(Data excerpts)

■ ■ ■ ■ ■

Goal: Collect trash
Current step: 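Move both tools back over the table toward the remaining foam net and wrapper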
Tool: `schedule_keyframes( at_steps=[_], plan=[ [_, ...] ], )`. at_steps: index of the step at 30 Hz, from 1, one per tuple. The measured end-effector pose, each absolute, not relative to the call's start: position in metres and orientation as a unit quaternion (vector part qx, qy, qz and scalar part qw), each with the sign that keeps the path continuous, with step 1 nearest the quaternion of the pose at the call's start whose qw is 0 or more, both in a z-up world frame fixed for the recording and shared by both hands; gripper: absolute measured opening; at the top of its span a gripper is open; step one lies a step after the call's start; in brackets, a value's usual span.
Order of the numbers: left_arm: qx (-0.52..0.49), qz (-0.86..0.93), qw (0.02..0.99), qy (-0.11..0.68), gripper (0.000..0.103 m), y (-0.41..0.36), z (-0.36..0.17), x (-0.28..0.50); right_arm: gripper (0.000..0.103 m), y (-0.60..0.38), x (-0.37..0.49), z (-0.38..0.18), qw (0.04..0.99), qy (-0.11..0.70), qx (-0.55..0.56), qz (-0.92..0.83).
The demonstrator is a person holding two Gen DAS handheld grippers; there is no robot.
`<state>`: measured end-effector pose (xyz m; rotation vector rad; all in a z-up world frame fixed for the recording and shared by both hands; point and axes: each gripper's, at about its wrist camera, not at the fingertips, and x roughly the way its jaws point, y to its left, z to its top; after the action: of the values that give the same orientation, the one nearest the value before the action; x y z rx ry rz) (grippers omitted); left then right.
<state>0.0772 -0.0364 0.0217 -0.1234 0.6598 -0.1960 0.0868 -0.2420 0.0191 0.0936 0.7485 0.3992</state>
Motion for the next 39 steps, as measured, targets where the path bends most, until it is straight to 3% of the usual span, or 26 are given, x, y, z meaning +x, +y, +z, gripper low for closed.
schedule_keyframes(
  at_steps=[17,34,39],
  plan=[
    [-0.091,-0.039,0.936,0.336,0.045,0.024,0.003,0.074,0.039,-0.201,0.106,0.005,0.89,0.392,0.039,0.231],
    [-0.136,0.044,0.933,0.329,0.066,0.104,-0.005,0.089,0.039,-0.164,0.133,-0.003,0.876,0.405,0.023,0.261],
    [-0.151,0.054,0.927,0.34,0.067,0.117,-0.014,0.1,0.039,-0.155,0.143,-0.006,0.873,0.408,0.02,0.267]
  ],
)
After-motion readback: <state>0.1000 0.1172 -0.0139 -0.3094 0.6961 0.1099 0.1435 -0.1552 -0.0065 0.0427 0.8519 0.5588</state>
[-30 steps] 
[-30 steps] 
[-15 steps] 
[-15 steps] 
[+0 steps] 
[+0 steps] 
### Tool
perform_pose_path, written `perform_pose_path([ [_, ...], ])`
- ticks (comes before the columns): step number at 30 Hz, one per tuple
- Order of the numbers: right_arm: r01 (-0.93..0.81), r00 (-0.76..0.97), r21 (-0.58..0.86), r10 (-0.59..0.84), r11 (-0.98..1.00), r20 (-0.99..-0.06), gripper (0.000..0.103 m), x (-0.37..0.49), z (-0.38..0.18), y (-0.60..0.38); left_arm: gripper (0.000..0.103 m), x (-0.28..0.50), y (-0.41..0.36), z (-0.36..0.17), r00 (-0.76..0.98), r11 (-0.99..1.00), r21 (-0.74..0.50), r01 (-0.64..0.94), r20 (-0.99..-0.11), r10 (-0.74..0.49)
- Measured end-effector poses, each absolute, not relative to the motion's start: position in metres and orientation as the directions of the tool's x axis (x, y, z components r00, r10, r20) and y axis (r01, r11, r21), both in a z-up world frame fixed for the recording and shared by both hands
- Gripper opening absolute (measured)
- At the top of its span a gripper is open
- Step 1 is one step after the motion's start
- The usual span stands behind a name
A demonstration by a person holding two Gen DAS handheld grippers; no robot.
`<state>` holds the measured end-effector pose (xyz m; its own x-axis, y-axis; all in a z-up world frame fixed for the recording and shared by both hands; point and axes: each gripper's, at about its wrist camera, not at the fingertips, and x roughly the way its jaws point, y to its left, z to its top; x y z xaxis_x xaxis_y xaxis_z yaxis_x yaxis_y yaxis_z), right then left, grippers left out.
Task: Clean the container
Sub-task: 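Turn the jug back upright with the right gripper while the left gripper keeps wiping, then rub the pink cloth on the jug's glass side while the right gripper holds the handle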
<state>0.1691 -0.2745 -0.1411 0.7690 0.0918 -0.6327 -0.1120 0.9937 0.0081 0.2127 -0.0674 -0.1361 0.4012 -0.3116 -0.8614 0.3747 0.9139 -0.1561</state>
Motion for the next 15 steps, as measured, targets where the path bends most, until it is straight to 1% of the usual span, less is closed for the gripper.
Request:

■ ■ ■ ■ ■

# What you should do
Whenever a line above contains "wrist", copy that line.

# Exercise output
`<state>`: measured end-effector pose (xyz m; rotation vector rad; all in a z-up world frame fixed for the recording and shared by both hands; point and axes: each gripper's, at about its wrist camera, not at the fingertips, and x roughly the way its jaws point, y to its left, z to its top; after the action: of the values that give the same orientation, the one nearest the value before the action; x y z rx ry rz) (grippers omitted); left then right.
`<state>` holds the measured end-effector pose (xyz m; its own x-axis, y-axis; all in a z-up world frame fixed for the recording and shared by both hands; point and axes: each gripper's, at about its wrist camera, not at the fingertips, and x roughly the way its jaws point, y to its left, z to its top; x y z xaxis_x xaxis_y xaxis_z yaxis_x yaxis_y yaxis_z), right then left, grippers left out.

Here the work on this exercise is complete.